Procuradoria Geral da República afasta Costa e Marcelo do Caso Tancos
A Procuradoria Geral da República (PGR) esclareceu hoje que "a pertinência da inquirição como testemunhas do Presidente da República e do Primeiro Ministro", inicialmente "equacionada", foi posta de lado "na fase inicial do inquérito do Processo de Tancos".
Segundo informações enviadas pela PGR à Agência Lusa, o Diretor do Departamento Central de Investigação e Ação Penal (DCIAP) terá sido "inteirado pelos magistrados titulares do aludido inquérito" acerca das "razões que justificariam a realização de tais diligências" em face "dos elementos de prova até então recolhidos".

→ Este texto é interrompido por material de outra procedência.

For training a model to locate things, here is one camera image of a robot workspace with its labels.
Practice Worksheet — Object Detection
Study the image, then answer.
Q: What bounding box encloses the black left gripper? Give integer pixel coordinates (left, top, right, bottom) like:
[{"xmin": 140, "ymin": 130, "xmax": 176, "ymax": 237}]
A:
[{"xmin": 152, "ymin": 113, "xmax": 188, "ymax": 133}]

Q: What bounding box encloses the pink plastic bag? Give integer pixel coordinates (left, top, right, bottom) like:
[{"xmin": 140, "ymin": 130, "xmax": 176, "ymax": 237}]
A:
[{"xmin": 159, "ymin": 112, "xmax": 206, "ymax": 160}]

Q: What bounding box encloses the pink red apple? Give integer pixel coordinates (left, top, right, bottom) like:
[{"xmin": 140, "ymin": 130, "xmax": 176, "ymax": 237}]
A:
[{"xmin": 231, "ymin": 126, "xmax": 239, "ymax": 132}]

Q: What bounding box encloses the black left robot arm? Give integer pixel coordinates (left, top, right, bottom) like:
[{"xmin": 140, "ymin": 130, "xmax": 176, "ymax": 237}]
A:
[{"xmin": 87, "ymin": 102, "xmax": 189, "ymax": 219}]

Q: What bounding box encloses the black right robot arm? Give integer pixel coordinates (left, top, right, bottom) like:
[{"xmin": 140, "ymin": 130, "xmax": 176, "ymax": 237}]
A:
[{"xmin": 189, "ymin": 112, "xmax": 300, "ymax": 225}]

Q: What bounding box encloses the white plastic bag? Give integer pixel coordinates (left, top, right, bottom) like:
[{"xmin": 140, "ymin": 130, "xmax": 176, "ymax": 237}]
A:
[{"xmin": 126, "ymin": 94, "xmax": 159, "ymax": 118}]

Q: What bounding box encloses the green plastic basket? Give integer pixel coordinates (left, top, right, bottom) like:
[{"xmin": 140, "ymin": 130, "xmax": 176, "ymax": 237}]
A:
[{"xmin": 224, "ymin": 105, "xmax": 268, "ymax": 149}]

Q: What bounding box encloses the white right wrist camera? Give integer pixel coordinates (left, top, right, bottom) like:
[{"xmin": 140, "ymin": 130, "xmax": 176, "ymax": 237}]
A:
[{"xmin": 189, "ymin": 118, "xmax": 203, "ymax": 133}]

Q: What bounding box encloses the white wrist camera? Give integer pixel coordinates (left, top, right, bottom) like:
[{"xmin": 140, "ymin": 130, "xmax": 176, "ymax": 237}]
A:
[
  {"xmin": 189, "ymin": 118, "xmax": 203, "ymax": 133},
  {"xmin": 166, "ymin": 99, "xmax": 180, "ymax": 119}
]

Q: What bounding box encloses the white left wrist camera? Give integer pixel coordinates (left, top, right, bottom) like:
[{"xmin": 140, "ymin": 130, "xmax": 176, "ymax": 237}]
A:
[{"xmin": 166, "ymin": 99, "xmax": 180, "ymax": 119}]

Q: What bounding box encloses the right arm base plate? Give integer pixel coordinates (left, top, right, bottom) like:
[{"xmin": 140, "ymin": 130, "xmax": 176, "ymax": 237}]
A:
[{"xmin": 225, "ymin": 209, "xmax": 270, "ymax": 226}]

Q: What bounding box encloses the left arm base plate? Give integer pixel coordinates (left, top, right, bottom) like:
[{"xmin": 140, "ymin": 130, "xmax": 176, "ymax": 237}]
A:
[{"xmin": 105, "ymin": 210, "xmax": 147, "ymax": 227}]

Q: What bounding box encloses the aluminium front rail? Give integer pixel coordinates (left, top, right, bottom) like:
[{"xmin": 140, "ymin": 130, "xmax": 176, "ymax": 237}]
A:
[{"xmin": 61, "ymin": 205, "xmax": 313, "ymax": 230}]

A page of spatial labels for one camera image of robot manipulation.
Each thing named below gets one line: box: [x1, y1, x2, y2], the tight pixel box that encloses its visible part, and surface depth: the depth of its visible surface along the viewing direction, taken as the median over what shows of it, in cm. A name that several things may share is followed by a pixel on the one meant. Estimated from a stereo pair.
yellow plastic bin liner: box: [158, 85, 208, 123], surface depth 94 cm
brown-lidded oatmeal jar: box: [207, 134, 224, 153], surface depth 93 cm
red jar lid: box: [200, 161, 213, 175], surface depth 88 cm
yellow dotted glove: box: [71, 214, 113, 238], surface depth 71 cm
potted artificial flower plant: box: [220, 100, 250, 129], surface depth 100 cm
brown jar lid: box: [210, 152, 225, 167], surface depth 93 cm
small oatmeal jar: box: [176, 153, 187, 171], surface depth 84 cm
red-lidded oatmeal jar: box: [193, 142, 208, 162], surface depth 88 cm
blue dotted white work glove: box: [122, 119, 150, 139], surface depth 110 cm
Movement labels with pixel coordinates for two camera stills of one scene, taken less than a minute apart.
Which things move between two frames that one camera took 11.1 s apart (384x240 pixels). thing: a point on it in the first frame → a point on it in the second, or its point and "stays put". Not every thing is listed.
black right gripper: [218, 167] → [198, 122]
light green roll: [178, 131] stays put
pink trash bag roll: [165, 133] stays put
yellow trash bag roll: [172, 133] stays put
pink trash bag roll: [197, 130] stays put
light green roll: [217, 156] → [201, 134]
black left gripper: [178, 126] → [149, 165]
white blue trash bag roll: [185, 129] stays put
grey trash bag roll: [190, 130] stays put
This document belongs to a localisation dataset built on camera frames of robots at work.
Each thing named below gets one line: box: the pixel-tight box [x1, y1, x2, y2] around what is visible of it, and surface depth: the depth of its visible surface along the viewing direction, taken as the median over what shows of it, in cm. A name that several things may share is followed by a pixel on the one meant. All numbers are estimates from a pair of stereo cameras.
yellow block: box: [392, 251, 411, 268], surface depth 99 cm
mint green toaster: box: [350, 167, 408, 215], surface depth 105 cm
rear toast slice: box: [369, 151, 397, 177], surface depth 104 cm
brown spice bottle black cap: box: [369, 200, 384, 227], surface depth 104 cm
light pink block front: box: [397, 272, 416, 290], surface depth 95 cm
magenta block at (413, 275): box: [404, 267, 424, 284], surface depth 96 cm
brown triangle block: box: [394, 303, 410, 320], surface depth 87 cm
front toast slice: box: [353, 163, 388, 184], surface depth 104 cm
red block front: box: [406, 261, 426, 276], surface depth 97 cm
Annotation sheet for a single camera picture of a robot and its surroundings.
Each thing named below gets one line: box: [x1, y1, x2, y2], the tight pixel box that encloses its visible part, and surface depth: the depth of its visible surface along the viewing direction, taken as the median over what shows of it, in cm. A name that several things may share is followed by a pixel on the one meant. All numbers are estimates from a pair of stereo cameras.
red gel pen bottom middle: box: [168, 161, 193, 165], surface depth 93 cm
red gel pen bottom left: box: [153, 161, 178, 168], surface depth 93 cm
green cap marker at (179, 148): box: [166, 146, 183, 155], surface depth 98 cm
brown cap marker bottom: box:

No entanto, e ainda segundo o que foi divulgado pela Procuradoria, o Diretor do DCIAP constatou, "perante os elementos constantes nos autos", que tais inquéritos "não revestiam relevância para as finalidades do inquérito" - consideração essa que recebeu a anuência dos "magistrados titulares".
Recorde-se que este caso, responsável pela demissão de Azeredo Lopes, ex-ministro da Defesa, tornou-se particularmente polémico depois de uma aparente recuperação do material furtado na zona de Santarém em outubro de 2017.
Dos 23 suspeitos entretanto constituídos arguidos, nove foram acusados de planear e executar o furto do material militar dos paióis nacionais, enquanto os restantes catorze - entre os quais Azeredo Lopes - estão acusados de encenar a recuperação do equipamento em causa. Os arguidos são acusados de terrorismo, associação criminosa, denegação de justiça, prevaricação, falsificação de documentos, tráfico de influências, abuso de poder, recitação e detenção de arma proibida.